Une lumière, plusieurs ombres

Publié le 22-06-2024

de Luca Jahier

Le Parlement européen a approuvé le nouveau pacte sur la migration et l'asile, composé de dix mesures, et ce n'était pas très beau à voir.
Les réactions ont été très différentes, depuis un triomphalisme fondé sur un choix historique jusqu'à des condamnations sans appel.

Ce Pacte a été annoncé comme une intervention clé en début de législature, pour tenter de trouver une solution commune à une question complexe et controversée, sur laquelle l'Europe était déchirée au moment des crises libyenne et syrienne, avec des États qui refusaient l'entrée. ils ont construit des murs, fermé les frontières, organisé deux référendums contre Bruxelles.
Écriture d’une page sombre pour l’Europe, avec des vagues de xénophobie et de sentiment anti-européen dans divers États membres, dont l’Italie. Malgré de nombreuses difficultés et médiations, la Commission européenne a présenté les grandes lignes fin 2020, puis le Parlement s'est exprimé avec des positions critiques et améliorantes sur de nombreux aspects, mais les gouvernements ont maintenu les négociations au point mort pendant trois ans, les poussant vers ce résultat. . Le Pacte approuvé n’abolit pas les règles de Dublin, comme on l’espérait, mais les tempère sur trois points.

Premièrement : il normalise les procédures d'évaluation aux frontières extérieures de l'Union et les accélère.
Deuxièmement : cela crée un système partiel de partage des immigrants illégaux entre les États d’entrée et les autres.
Troisièmement : promouvoir des partenariats avec des pays tiers, pour faciliter le rapatriement de ceux qui n'ont pas le droit d'entrer en Europe. Après dix ans, nous avons au moins les premiers pas timides d’une souveraineté partagée.
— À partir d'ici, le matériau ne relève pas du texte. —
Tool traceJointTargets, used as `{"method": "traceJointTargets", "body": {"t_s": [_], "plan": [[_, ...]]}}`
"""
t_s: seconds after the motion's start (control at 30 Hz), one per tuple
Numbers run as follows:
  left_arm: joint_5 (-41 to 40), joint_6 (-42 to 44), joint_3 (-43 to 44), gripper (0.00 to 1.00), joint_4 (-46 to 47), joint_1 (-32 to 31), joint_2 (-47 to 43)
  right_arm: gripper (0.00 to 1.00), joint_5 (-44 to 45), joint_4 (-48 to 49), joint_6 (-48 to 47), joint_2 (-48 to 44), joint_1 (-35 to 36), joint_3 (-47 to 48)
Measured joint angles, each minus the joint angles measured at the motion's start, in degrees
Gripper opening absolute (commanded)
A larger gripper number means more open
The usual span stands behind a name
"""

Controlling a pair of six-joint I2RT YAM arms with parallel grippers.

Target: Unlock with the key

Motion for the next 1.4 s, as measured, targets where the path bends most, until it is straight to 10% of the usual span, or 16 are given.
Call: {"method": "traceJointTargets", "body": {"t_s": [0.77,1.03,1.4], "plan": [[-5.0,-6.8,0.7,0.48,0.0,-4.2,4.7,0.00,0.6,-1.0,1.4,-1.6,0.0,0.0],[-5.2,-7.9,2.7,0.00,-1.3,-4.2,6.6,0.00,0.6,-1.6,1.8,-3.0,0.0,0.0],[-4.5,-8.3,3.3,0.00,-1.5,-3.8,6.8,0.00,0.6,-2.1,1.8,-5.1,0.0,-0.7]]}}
Cependant, ce Pacte est loin de la promesse initiale de vouloir un changement, de protéger la dignité de chaque migrant, de sauver des vies en mer et d'apporter une solidarité solide aux pays de première entrée sous pression (ceux de la Méditerranée pour ainsi dire), Les soi-disant nouvelles procédures aux frontières reproduisent en fait le système grec d'îlots de confinement, une sélection très discutable entre les migrants les plus susceptibles d'obtenir une protection internationale et tous les autres. Ces derniers sont enfermés dans des centres forteresses, en attente de rapatriement, sans possibilité de recours.
En outre, beaucoup estiment que les nouvelles procédures portent atteinte aux droits des familles avec des mineurs, que les risques de profilage racial sont sérieux et que ces règles pourraient même devenir l'enterrement du droit d'asile tel que l'Europe l'a appliqué au cours des 80 dernières années. Sans compter qu’en échange d’une solidarité limitée entre les pays de l’UE, qui reste à vérifier, tout le fardeau repose sur les épaules des pays méditerranéens, même pour les mouvements dits secondaires. En attendant, nombreux sont ceux qui se réjouissent car le « modèle rwandais » aurait gagné, que l'Italie a déjà reproduit avec l'Albanie, c'est-à-dire en exportant hors d'Europe les centres de sélection et de confinement.

Les règles de Dublin étaient préhistoriques, comme le disait souvent Mattarella, et il aurait fallu s'éloigner d'une seule logique de protection des frontières pour faire face à un défi d'époque, qui voit déjà plus de 100 millions de personnes dans le monde quitter leur pays et, en prévision, jusqu'à 400 millions de personnes sont attendues dans les années à venir, en raison des guerres et du changement climatique. Rappelant que le véritable facteur d'attraction est lié à nos sociétés qui vieillissent rapidement et auront besoin d'une main d'œuvre impressionnante, sachant que notre pays à lui seul est voué à perdre 15 millions d'habitants d'ici 2050. Non seulement je crains que ce qui a été décidé ne fonctionne pas , mais l'Europe risque de perdre son âme de compassion raisonnée, la même qu'elle a appliquée dans le cas des millions d'Ukrainiens qui ont fui la guerre et pour lesquels a été activée pour la première fois la clause de protection temporaire, qui leur a permis d'être accueillis, soignés. pour, se loger et avoir un emploi, sans créer de rejet dans nos pays.

Nous sommes donc encore loin d'avoir trouvé cette "solution structurelle à long terme indispensable et très urgente" à laquelle Mattarella nous a invités et que nous aurions souhaité.